As Thailand is still dealing with Covid19, Dr Apinan explained that BAB 2022 is well prepared for the challenge. “Last time, we had to make many adaptations for those in Thailand, as well as outside the country who could not physically attend the biennale. Using what we learned, we will use online social media as well as onsite activities. We plan to expand our audience to attract not just people interested in art, but also in design, architecture, interior design and the creative economy, which is becoming more and more important for Thai entrepreneurs. We are fortunate to be receiving sponsorship from many different sectors and plan to push a lot of buzz in the city during this four month festival.”
Dr Apinan went on to say, “Apart from Covid, we are now facing many political problems in Europe as well as in the Asian region. Thus, our theme, CHAOS : CALM, is very appropriate as we have to adjust our lives with all the unexpected events. It is still very hard to plan in terms of our lives when it comes to travel, health, what we eat and how we breath, and we want this event to reflect the conditions under which we live. Art can be a reminder of the problems in the world, not just war, but also climate change and how many refuse to recognize that nature is being destroyed. Every one of us is being affected. Nature has been trying to warn us for many years, and now it is becoming more and more intense. We are facing a conundrum, and we hope that the works presented can help people to recognize these problems and become a part of the healing process.”

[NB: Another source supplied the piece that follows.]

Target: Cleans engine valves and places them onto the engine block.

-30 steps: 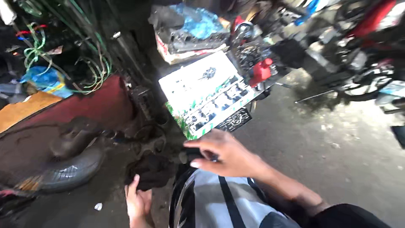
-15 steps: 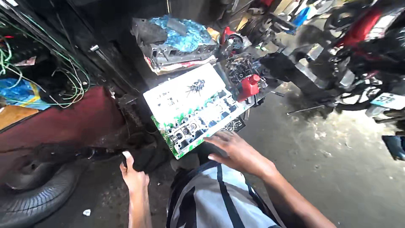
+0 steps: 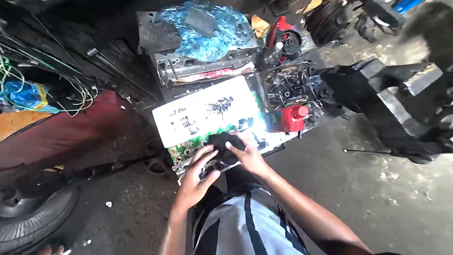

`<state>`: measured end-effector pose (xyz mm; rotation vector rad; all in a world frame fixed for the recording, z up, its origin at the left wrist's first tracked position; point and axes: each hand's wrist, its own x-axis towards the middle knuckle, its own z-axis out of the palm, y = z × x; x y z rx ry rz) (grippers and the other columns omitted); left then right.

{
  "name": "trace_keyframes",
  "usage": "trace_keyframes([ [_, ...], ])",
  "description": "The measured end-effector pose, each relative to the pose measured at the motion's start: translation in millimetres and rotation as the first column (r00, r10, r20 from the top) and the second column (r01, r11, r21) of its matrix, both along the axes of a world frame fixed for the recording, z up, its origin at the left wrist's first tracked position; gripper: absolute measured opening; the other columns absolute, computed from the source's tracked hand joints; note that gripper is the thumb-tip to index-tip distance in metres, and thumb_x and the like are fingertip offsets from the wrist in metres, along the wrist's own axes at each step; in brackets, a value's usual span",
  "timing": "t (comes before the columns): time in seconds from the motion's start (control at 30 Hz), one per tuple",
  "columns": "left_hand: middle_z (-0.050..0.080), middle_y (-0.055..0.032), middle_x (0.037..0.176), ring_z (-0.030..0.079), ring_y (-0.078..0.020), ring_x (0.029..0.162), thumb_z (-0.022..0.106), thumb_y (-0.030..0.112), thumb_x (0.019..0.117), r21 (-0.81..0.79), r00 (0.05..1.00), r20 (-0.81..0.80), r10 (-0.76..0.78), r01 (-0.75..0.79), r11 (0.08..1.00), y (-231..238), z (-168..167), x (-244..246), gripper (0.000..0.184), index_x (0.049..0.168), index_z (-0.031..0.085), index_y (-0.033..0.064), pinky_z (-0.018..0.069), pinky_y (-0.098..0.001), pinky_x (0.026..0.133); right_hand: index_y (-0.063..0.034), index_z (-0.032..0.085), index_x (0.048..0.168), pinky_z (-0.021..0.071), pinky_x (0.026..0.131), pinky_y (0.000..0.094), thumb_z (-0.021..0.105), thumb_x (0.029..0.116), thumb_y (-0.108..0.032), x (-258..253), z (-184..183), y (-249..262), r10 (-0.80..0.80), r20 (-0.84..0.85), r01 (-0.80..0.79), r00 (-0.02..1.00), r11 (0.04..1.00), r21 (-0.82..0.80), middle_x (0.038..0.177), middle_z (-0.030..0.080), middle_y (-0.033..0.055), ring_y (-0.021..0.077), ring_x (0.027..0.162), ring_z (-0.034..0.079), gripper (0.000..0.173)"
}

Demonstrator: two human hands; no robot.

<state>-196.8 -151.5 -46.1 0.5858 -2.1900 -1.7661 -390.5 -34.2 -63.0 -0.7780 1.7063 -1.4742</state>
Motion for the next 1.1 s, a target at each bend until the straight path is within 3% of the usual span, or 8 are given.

To end the interview, Dr Apinan was asked about his plans and visions for the future of BAB. “In 2018, we thought we would hold at least three editions, and now we have to decide whether we want to continue. We need to evaluate what we have done and achieved and how we can improve. I think that the committee of the Bangkok Art Biennale is very satisfied overall with the results of the past five to six years. I believe we will receive good news after this edition and will try to continue in the future.”